I don't think it's a lack of imagination - look at it the other way round: Why should they? There's no impetus to do it, other than the tech community promising some pretty loosely-defined long-term benefits. To drag out the old maxim 'what gets measured gets managed' - nobody's looking, so why should the majority of museums bother (particularly when there are so many other things which *are* measured these days). I'll bet that the majority who set up OAI targets did so in response to some bit of project funding or other and that their managers may not even know that they *are* exposing the data.
Now, if we could get Digital delivery into Accreditation, or, heaven forbid, Local Authority improvement indicators, we'd be laughing...
On the subject of persistent identifiers/authoritative URI's - absolutely. The Collections Trust is actually leading on a Work Package under the EDL/Europeana to scope and implement this. We have a number of persistent identifier schemes for institutions (including libraries and archives), but it is still our fundamental aim in life to enable the formation of an expression as:
http://www.InstitutionURI/CollectionURI/ObjectURI (don't click on it, it goes nowhere) - where 'ObjectURI' is a persistent identification scheme that is applicable (and applied) to physical and digital objects.
This is by no means a simple challenge - not least because you're not starting from a clean slate - but we've got a bit of cash and the impetus to do it (everything else, in the sense of non-semantic, current-gen interoperability, seems to depend on it to some degree).

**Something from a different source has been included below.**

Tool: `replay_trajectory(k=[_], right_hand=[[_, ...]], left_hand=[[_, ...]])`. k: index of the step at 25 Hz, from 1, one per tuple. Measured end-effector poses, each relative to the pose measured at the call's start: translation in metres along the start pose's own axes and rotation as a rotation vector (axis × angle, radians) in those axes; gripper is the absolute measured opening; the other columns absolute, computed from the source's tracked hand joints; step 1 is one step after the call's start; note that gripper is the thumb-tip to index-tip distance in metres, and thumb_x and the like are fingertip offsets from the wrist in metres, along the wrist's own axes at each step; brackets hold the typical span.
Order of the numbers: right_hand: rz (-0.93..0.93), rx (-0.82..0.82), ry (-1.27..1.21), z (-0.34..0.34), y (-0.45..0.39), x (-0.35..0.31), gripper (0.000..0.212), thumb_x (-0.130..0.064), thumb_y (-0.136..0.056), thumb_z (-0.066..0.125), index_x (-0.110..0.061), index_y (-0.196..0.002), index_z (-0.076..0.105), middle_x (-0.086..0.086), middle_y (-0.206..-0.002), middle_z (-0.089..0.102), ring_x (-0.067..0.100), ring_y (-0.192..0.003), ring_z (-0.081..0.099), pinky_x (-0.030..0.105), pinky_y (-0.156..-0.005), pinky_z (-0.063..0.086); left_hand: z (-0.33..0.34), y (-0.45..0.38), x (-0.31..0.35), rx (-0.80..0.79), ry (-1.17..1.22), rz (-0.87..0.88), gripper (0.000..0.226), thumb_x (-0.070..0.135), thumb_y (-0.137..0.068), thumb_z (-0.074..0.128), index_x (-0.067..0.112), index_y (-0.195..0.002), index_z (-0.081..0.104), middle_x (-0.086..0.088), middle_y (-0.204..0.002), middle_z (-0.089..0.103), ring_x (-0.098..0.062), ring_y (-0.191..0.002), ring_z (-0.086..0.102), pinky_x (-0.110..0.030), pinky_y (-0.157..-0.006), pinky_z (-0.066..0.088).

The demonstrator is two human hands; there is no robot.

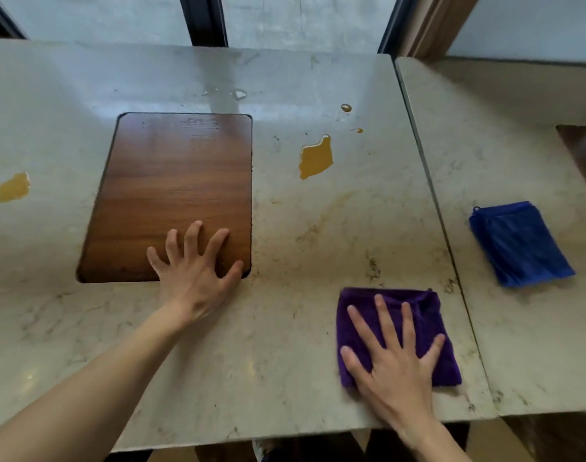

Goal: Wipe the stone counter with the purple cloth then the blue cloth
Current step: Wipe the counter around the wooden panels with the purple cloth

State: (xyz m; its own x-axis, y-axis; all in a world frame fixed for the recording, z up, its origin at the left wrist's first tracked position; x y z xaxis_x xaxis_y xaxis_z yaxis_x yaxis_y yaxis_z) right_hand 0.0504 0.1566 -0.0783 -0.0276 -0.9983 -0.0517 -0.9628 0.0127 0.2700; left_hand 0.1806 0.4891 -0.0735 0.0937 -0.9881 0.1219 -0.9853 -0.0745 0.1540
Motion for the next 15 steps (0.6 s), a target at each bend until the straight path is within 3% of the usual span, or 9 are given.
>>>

Later in the year, we'll be announcing it as a bit of work and enlisting some help from the Group and the International community to look at options. It'd be even better if we got some grassroots support for doing it (hint hint).
Cheers,
Nick
Nick Poole
Chief Executive
Collections Trust
www.collectionstrust.org.uk
www.collectionslink.org.uk
www.cuturalpropertyadvice.gov.uk
Tel: 01223 316028
Fax: 01223 364658
Company Registration No: 1300565
Reg. Office: 22 Hills Road, Cambridge, CB2 1JP.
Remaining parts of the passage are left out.